Pair of Circles Intersect If $S$ is a collection of circles s.t. for each point $c$ on the x-axis there is a circle in $S$ passing through the point $(c,0)$ and at the same time has the x-axis as a tangent to the circle at $(c,0)$: I want to show that $S$ has a pair of circles that intersect. 
Attempt:
Well I want to use countability in my proof. I've sketched it out and I can see this geometrically makes sense. The fact two circles intersect which the distance between the centre of the two circles is less than the sum of the two radii. $c$ is a real so I want to use the properties of the reals being uncountable. I haven't quite yet been able to tie these thoughts altogether, any help will be appreciated. 
 A: Let $\mathcal{C}$ be the collection of circles satisfying the required conditions.  For $x\in\mathbb{R}$, write $\omega(x)$ for a circle in $\mathcal{C}$ tangent to the $X$-axis at the point $(x,0)$.  There are uncountably many pairs of circles in $\mathcal{C}$ that intersect, but are not tangent to one another. 
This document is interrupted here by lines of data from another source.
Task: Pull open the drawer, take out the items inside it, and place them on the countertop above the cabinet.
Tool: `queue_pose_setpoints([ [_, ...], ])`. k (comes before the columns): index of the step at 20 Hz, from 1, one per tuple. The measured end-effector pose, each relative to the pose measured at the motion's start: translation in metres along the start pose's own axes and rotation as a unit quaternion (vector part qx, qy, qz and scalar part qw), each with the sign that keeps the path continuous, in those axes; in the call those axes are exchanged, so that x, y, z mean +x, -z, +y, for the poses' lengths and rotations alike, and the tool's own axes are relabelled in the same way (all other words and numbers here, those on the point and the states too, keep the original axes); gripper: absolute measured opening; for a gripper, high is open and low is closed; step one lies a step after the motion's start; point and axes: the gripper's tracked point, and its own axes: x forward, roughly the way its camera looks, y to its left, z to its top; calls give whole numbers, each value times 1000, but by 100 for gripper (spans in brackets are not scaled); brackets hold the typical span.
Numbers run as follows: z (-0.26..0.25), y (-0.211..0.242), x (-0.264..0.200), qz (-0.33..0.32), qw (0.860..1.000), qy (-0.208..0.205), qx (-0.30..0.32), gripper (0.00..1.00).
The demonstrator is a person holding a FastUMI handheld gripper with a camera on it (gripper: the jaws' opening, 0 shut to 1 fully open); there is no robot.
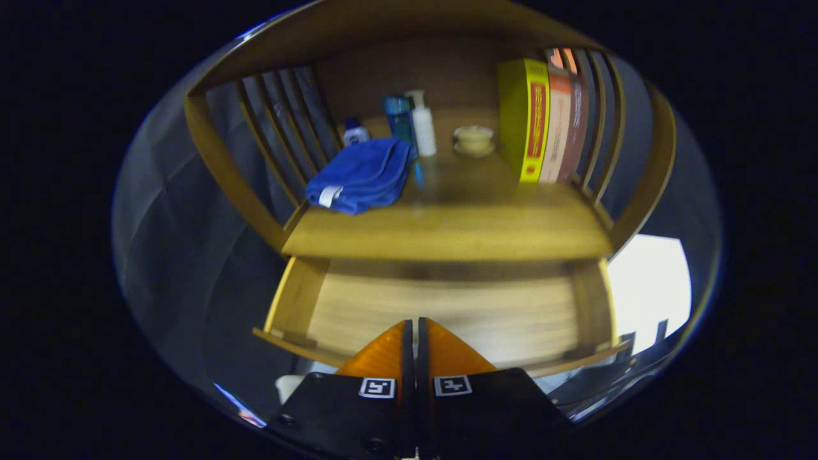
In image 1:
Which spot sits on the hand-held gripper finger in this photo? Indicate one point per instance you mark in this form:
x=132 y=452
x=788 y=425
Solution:
x=408 y=358
x=422 y=358

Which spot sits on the wooden drawer with black knob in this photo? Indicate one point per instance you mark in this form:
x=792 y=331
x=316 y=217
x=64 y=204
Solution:
x=447 y=313

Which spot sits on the wooden countertop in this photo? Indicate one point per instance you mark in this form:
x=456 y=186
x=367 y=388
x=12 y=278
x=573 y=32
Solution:
x=460 y=217

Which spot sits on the white side cabinet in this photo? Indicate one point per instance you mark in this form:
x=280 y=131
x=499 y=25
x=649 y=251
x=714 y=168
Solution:
x=652 y=287

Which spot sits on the wooden cabinet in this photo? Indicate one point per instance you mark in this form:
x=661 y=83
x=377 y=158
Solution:
x=415 y=64

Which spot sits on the blue folded towel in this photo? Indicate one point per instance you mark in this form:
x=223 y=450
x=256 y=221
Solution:
x=364 y=172

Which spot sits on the beige lidded teacup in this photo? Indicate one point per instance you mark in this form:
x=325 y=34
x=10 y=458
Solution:
x=474 y=139

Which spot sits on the white pump bottle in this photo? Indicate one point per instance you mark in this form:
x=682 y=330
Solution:
x=424 y=131

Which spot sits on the small white blue-capped bottle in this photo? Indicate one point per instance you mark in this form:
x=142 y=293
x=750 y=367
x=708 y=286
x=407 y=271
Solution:
x=354 y=134

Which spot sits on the teal blue bottle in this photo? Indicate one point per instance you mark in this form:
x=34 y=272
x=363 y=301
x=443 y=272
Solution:
x=399 y=121

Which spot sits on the yellow book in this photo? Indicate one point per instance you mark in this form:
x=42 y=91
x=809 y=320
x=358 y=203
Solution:
x=517 y=115

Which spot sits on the black backdrop cloth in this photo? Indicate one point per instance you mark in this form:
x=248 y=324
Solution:
x=166 y=255

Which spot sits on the orange and white book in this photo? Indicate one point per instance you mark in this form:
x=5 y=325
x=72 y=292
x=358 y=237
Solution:
x=557 y=128

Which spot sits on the brown book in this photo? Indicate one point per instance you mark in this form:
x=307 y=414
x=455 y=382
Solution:
x=575 y=128

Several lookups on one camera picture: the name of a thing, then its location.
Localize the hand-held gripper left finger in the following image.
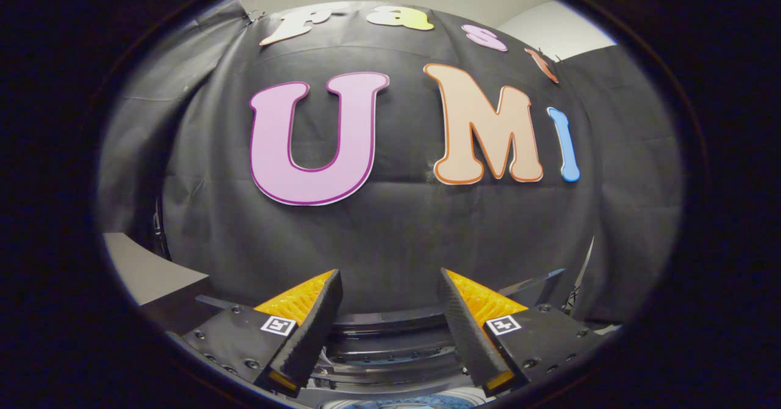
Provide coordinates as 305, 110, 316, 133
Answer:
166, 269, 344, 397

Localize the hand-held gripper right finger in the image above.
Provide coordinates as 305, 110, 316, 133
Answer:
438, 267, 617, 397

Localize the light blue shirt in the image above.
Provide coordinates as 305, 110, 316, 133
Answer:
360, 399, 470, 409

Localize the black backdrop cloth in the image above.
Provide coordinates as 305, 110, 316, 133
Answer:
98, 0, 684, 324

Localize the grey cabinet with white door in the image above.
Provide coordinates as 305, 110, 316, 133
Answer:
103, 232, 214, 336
Suppose contrary that there are only countably many pairs which intersect.  Define $f:\mathbb{R}\to\mathbb{Q}^2$ as follows.  For $x\in\mathbb{R}$, let $f(x)$ be the coordinates of a rational point within the interior of $\omega(x)$.  Let $T\subseteq \mathbb{R}$ be the set of all $x\in\mathbb{R}$ such that $\omega(x)$ has an intersection with some other circles in $\mathcal{C}$.  Then, $T$ is countable, whence $\mathbb{R}\setminus T$ is uncountable.  Furthermore, $f|_{\mathbb{R}\setminus T}:(\mathbb{R}\setminus T)\to\mathbb{Q}^2$ is an injective function from an uncountable set into a countable set.  This is a contradiction.  Hence, $T$ must be uncountable, and our proof is now complete.
P.S.: Let $n\in\mathbb{N}$.  If, in $\mathbb{R}^{n+1}$, a collection of $n$-spheres satisfies the condition that, for any $x\in\mathbb{R}^n$, there exists an $n$-sphere in the collection that meets the hyperplane $\left\{(t,0)\,|\,t\in\mathbb{R}^n\right\}$ at the point $(t,0)$.  Then, there are uncountably many pairs of $n$-spheres in this collection that intersect, but are not tangent to one another.